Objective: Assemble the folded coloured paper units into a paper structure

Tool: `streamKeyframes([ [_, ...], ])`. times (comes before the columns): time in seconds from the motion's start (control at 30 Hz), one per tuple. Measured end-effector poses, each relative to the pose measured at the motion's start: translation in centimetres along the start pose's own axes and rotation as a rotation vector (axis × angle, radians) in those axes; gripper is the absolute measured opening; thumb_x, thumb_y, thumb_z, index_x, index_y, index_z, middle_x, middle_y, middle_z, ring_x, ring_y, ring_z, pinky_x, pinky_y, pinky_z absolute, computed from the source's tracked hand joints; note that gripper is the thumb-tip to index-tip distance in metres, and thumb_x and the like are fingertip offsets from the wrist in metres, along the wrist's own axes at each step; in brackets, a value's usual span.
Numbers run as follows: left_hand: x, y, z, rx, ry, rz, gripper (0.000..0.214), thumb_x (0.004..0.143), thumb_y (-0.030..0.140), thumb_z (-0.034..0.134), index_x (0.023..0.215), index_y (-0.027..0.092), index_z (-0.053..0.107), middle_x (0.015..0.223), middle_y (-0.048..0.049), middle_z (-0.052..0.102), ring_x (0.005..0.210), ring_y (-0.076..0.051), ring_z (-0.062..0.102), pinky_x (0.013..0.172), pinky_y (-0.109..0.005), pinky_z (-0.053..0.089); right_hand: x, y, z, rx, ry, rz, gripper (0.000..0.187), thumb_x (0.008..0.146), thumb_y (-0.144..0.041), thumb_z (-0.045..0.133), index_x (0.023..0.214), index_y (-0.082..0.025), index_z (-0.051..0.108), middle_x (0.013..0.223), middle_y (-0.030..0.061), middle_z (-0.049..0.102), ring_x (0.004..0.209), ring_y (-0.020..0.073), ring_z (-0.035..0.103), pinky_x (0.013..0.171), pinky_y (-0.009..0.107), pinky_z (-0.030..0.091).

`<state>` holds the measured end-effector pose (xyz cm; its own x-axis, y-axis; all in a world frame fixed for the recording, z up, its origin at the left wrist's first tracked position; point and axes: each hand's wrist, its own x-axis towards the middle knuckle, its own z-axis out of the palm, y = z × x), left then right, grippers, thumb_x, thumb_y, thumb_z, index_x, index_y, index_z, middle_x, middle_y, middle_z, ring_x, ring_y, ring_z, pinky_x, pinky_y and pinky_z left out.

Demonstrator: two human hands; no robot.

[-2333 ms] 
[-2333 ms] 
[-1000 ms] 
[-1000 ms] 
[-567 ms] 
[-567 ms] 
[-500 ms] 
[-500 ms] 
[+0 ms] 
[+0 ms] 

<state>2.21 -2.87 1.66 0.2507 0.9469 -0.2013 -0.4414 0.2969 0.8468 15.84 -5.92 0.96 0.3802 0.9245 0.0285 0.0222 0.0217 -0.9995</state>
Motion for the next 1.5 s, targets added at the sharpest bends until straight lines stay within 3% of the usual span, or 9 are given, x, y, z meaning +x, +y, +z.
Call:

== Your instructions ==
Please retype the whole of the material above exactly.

== Answer to the exercise ==
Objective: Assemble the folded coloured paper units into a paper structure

Tool: `streamKeyframes([ [_, ...], ])`. times (comes before the columns): time in seconds from the motion's start (control at 30 Hz), one per tuple. Measured end-effector poses, each relative to the pose measured at the motion's start: translation in centimetres along the start pose's own axes and rotation as a rotation vector (axis × angle, radians) in those axes; gripper is the absolute measured opening; thumb_x, thumb_y, thumb_z, index_x, index_y, index_z, middle_x, middle_y, middle_z, ring_x, ring_y, ring_z, pinky_x, pinky_y, pinky_z absolute, computed from the source's tracked hand joints; note that gripper is the thumb-tip to index-tip distance in metres, and thumb_x and the like are fingertip offsets from the wrist in metres, along the wrist's own axes at each step; in brackets, a value's usual span.
Numbers run as follows: left_hand: x, y, z, rx, ry, rz, gripper (0.000..0.214), thumb_x (0.004..0.143), thumb_y (-0.030..0.140), thumb_z (-0.034..0.134), index_x (0.023..0.215), index_y (-0.027..0.092), index_z (-0.053..0.107), middle_x (0.015..0.223), middle_y (-0.048..0.049), middle_z (-0.052..0.102), ring_x (0.005..0.210), ring_y (-0.076..0.051), ring_z (-0.062..0.102), pinky_x (0.013..0.172), pinky_y (-0.109..0.005), pinky_z (-0.053..0.089); right_hand: x, y, z, rx, ry, rz, gripper (0.000..0.187), thumb_x (0.008..0.146), thumb_y (-0.144..0.041), thumb_z (-0.045..0.133), index_x (0.023..0.214), index_y (-0.082..0.025), index_z (-0.051..0.108), middle_x (0.013..0.223), middle_y (-0.030..0.061), middle_z (-0.049..0.102), ring_x (0.004..0.209), ring_y (-0.020..0.073), ring_z (-0.035..0.103), pinky_x (0.013..0.171), pinky_y (-0.009..0.107), pinky_z (-0.030..0.091).

`<state>` holds the measured end-effector pose (xyz cm; its own x-axis, y-axis; all in a world frame fixed for the recording, z up, its origin at the left wrist's first tracked position; point and axes: each hand's wrist, its own x-axis towards the middle knuckle, its own z-axis out of the palm, y = z × x), left then right, grippers, thumb_x, thumb_y, thumb_z, index_x, index_y, index_z, middle_x, middle_y, middle_z, ring_x, ring_y, ring_z, pinky_x, pinky_y and pinky_z left out.

Demonstrator: two human hands; no robot.

[-2333 ms] 
[-2333 ms] 
[-1000 ms] 
[-1000 ms] 
[-567 ms] 
[-567 ms] 
[-500 ms] 
[-500 ms] 
[+0 ms] 
[+0 ms] 

<state>2.21 -2.87 1.66 0.2507 0.9469 -0.2013 -0.4414 0.2969 0.8468 15.84 -5.92 0.96 0.3802 0.9245 0.0285 0.0222 0.0217 -0.9995</state>
Motion for the next 1.5 s, targets added at the sharpest bends until straight lines stay within 3% of the usual span, or 9 are given, x, y, z meaning +x, +y, +z.
Call:

Nothing further is needed for this answer.